Open-source PDF-to-Markdown parser from Datalab. Current release is marker-pdf 1.10.2, published January 31, 2026 (PyPI, GitHub).

Fast on CPU, faster on GPU. Particularly strong on academic and math-heavy documents, which is what it was built for. The TableConverter handles standard tables, and an optional LLM mode improves results on harder tables and forms at the cost of a hosted model call.

Two licensing details to read carefully before you ship:

The code is GPLv3.
Surya OCR and layout model weights have commercial restrictions. Datalab sells a commercial license for production use.

Pick Marker if you parse research papers, math-heavy PDFs, or similar academic content, want the fastest local Markdown output, and can either accept GPL or buy the commercial license. Skip if you need permissive licensing for redistribution.

Why benchmarks don’t pick the best PDF parser for RAG

Most published comparisons score parsers against DocLayNet (80,863 annotated pages), PubLayNet, DocBank (token-level layout, 500k pages), or FinTabNet (financial tables). These measure layout-box detection or table-cell structure. None of them measure whether a downstream LLM can answer questions correctly from the parsed output.

ParseBench is closer to what RAG cares about, with metrics for faithfulness, grounding, and table understanding. It is also new and LlamaIndex-affiliated, so weight the results with that in mind.

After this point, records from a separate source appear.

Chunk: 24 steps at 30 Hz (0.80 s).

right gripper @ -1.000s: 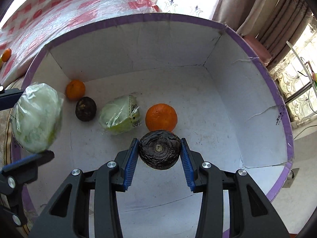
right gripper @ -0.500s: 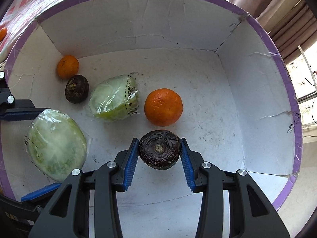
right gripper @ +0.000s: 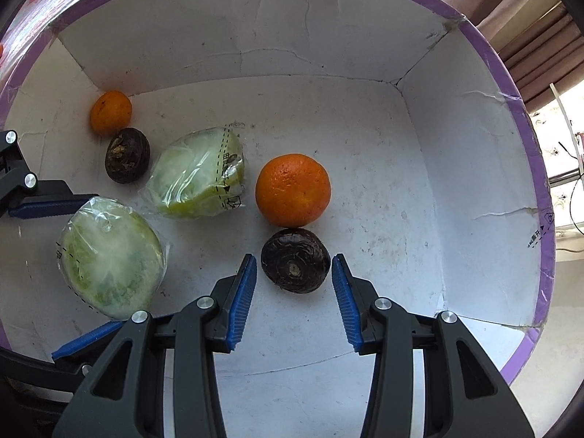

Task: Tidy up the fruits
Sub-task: 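Open the right tool to drop the dark fruit while the left tool releases the cabbage, then move both tools from the box back to the fruits on the table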

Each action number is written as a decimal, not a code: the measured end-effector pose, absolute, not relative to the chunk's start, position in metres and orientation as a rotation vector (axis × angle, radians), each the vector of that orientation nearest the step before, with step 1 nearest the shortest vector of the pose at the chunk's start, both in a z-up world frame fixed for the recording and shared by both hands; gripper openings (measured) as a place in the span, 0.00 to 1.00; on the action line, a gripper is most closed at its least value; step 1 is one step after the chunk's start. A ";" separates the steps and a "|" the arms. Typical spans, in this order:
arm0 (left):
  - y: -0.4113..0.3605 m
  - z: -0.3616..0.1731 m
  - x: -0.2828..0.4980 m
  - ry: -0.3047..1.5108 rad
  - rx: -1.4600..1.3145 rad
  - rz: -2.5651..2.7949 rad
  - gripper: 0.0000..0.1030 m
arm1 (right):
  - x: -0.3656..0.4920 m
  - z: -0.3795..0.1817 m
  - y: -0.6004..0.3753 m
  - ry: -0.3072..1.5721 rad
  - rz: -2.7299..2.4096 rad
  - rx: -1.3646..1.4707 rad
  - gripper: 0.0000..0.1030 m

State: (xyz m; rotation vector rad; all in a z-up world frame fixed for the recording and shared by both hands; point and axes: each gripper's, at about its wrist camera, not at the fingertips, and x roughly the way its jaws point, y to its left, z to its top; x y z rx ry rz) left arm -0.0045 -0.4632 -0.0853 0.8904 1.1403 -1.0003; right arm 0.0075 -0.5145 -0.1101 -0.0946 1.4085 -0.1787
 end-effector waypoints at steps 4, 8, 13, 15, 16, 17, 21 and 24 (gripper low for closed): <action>-0.465 -0.085 -0.002 1.141 0.881 -1.014 0.68 | 0.006 -0.111 -0.515 1.407 -0.177 -0.092 0.47; -0.467 -0.080 -0.001 1.136 0.874 -1.019 0.71 | 0.007 -0.109 -0.516 1.401 -0.181 -0.097 0.52; -0.465 -0.077 0.000 1.123 0.865 -1.027 0.73 | 0.006 -0.106 -0.515 1.392 -0.180 -0.100 0.63; -0.464 -0.077 -0.003 1.107 0.855 -1.034 0.73 | 0.005 -0.102 -0.517 1.374 -0.178 -0.098 0.72; -0.463 -0.076 -0.003 1.098 0.848 -1.038 0.73 | 0.005 -0.099 -0.517 1.363 -0.181 -0.095 0.77; -0.461 -0.074 -0.002 1.088 0.837 -1.042 0.73 | 0.004 -0.097 -0.517 1.355 -0.185 -0.096 0.79; -0.455 -0.061 0.000 1.034 0.797 -1.048 0.78 | 0.001 -0.094 -0.518 1.341 -0.196 -0.094 0.80; -0.448 -0.052 0.002 1.001 0.762 -1.048 0.79 | -0.002 -0.088 -0.519 1.322 -0.201 -0.083 0.80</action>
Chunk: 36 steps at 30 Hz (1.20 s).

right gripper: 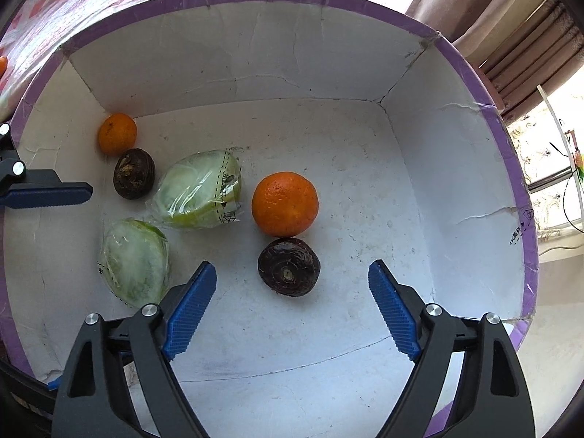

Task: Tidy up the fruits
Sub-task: 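Move both tools from the box back to the fruits on the table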

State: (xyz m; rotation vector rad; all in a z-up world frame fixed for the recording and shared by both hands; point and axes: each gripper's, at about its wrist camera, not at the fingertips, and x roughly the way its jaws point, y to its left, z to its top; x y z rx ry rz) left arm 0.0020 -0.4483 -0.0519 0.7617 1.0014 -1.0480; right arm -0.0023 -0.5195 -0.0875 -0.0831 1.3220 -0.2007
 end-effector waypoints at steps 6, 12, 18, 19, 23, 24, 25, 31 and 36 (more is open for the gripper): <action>-0.423 -0.027 0.001 0.911 0.678 -1.058 0.82 | -0.008 -0.055 -0.526 1.241 -0.193 -0.055 0.80; -0.389 0.001 0.009 0.818 0.568 -1.042 0.84 | -0.010 -0.011 -0.531 1.099 -0.232 -0.012 0.82; -0.362 0.027 0.022 0.750 0.423 -0.967 0.84 | -0.010 0.027 -0.521 0.931 -0.236 0.047 0.83; -0.357 0.033 0.023 0.735 0.401 -0.946 0.84 | -0.009 0.033 -0.517 0.909 -0.236 0.063 0.83; -0.315 0.047 0.044 0.671 0.317 -0.847 0.84 | 0.004 0.051 -0.503 0.812 -0.244 0.131 0.84; -0.304 0.050 0.050 0.659 0.289 -0.818 0.84 | 0.008 0.052 -0.499 0.793 -0.238 0.149 0.84; -0.292 0.053 0.055 0.643 0.261 -0.786 0.84 | 0.014 0.055 -0.494 0.775 -0.229 0.168 0.84; -0.214 0.068 0.087 0.568 0.130 -0.561 0.84 | 0.055 0.073 -0.437 0.694 -0.149 0.205 0.84; -0.146 0.065 0.110 0.568 0.021 -0.419 0.84 | 0.088 0.082 -0.382 0.626 -0.092 0.207 0.84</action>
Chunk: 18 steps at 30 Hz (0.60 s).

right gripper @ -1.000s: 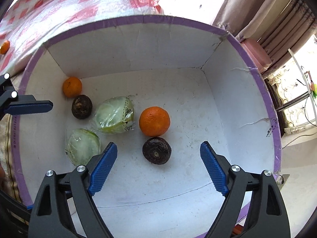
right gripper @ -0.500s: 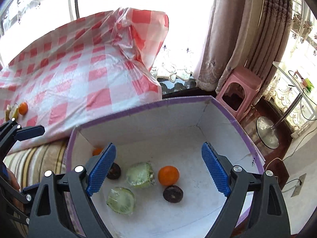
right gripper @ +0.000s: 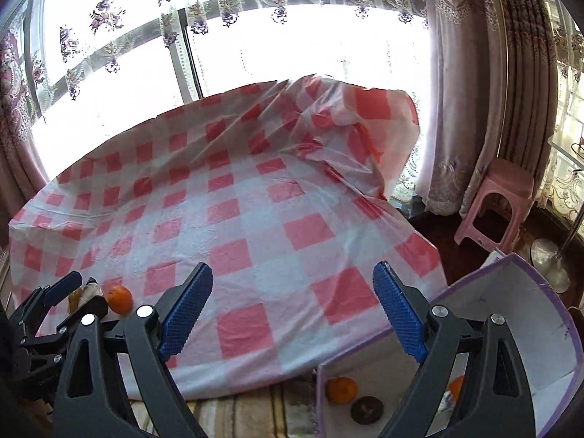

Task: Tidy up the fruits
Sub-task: 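Move both tools from the box back to the fruits on the table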

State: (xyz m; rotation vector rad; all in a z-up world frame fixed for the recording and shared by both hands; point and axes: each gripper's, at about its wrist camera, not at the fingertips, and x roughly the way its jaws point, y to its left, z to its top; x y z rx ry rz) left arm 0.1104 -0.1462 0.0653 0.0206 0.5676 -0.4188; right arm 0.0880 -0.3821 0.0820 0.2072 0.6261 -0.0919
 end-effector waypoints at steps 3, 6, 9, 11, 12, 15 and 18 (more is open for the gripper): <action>-0.104 0.062 0.121 0.585 -0.069 -0.346 0.84 | 0.104 0.084 -0.356 0.597 -0.060 0.223 0.84; -0.064 0.059 0.129 0.595 -0.163 -0.271 0.84 | 0.117 0.085 -0.333 0.574 -0.047 0.242 0.84; -0.030 0.057 0.132 0.585 -0.238 -0.210 0.84 | 0.129 0.081 -0.313 0.567 -0.026 0.266 0.84; -0.011 0.056 0.133 0.577 -0.274 -0.169 0.84 | 0.137 0.079 -0.298 0.564 -0.006 0.262 0.84; -0.003 0.054 0.133 0.576 -0.293 -0.152 0.84 | 0.140 0.077 -0.291 0.560 0.000 0.256 0.84; 0.019 0.047 0.136 0.586 -0.355 -0.110 0.84 | 0.149 0.070 -0.269 0.557 0.041 0.247 0.84; 0.036 0.036 0.137 0.611 -0.415 -0.091 0.84 | 0.156 0.057 -0.242 0.575 0.094 0.215 0.84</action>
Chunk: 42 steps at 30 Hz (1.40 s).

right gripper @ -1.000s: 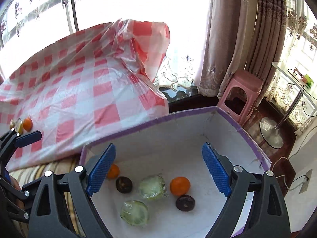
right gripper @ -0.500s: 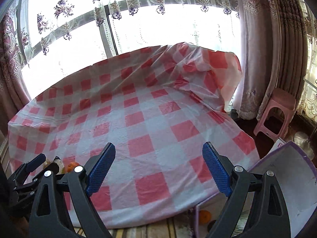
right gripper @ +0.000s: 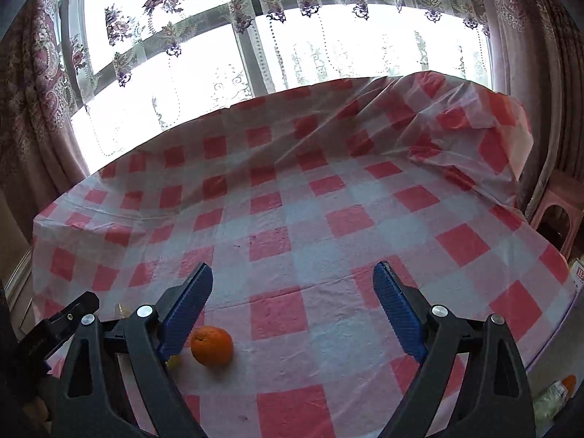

The test that predicts production behavior is your own corpus. Pick five PDFs from your worst cases: a multi-column research paper with equations and references, a financial filing with merged-cell tables and footnotes, a scanned invoice or contract with stamps and rotation. Run each parser, embed the output, ask a dozen questions you already know the answers to, and score on whether the answers come back right. Markdown prettiness is not the metric.

Cost per 1k pages

Option	$ / 1k pages
LlamaParse Parse without AI	$1.25
LlamaParse Cost-effective	$3.75
LlamaParse Agentic	$12.50
LlamaParse Agentic Plus	$56.25
ParseBridge Basic ($17 / 5k pages)	$3.40
ParseBridge Growth ($79 / 60k pages)	$1.32
ParseBridge Scale ($259 / 300k pages)	$0.86
Self-hosted Docling, GPU always-on	Depends on utilization

The self-host number is the one that fools people. A g5.xlarge on AWS runs roughly $734/month always-on. At 1M pages/month that works out to $0.73 per 1k and you win. At 50k pages/month it is $14.68 per 1k and you lose to almost every hosted option. Break-even against a hosted API usually sits in the low hundreds of thousands of pages per month, and only if you can keep the GPU busy.

Pick this when

Scenario	Choice
Strict local or privacy requirement	Docling or Marker
Permissive OSS license needed	Docling
Math-heavy research papers	Marker
Broad format mix, hosted	LlamaParse
Serverless deployment that wants Docling output	Hosted Docling API
Worst-case complex tables, willing to pay	LlamaParse Agentic Plus
Embedded in a commercial OSS product	Docling, after legal review of model weights
High volume with a 24/7 GPU	Self-hosted Docling or Marker
Lowest marginal cost at high scale	Self-hosted Docling/Marker, or ParseBridge Scale

Where ParseBridge fits

ParseBridge is hosted Docling, not a fourth parser. It runs Docling behind an API so a Lambda function or a Vercel route can call Docling without packaging it, no PyTorch and no gigabytes of model weights in your deploy artifact. PDF only. If you self-host Docling already and the deployment is fine, stay there. If you tried and gave up on the infrastructure, the hosted Docling API is the same parser with the ops removed.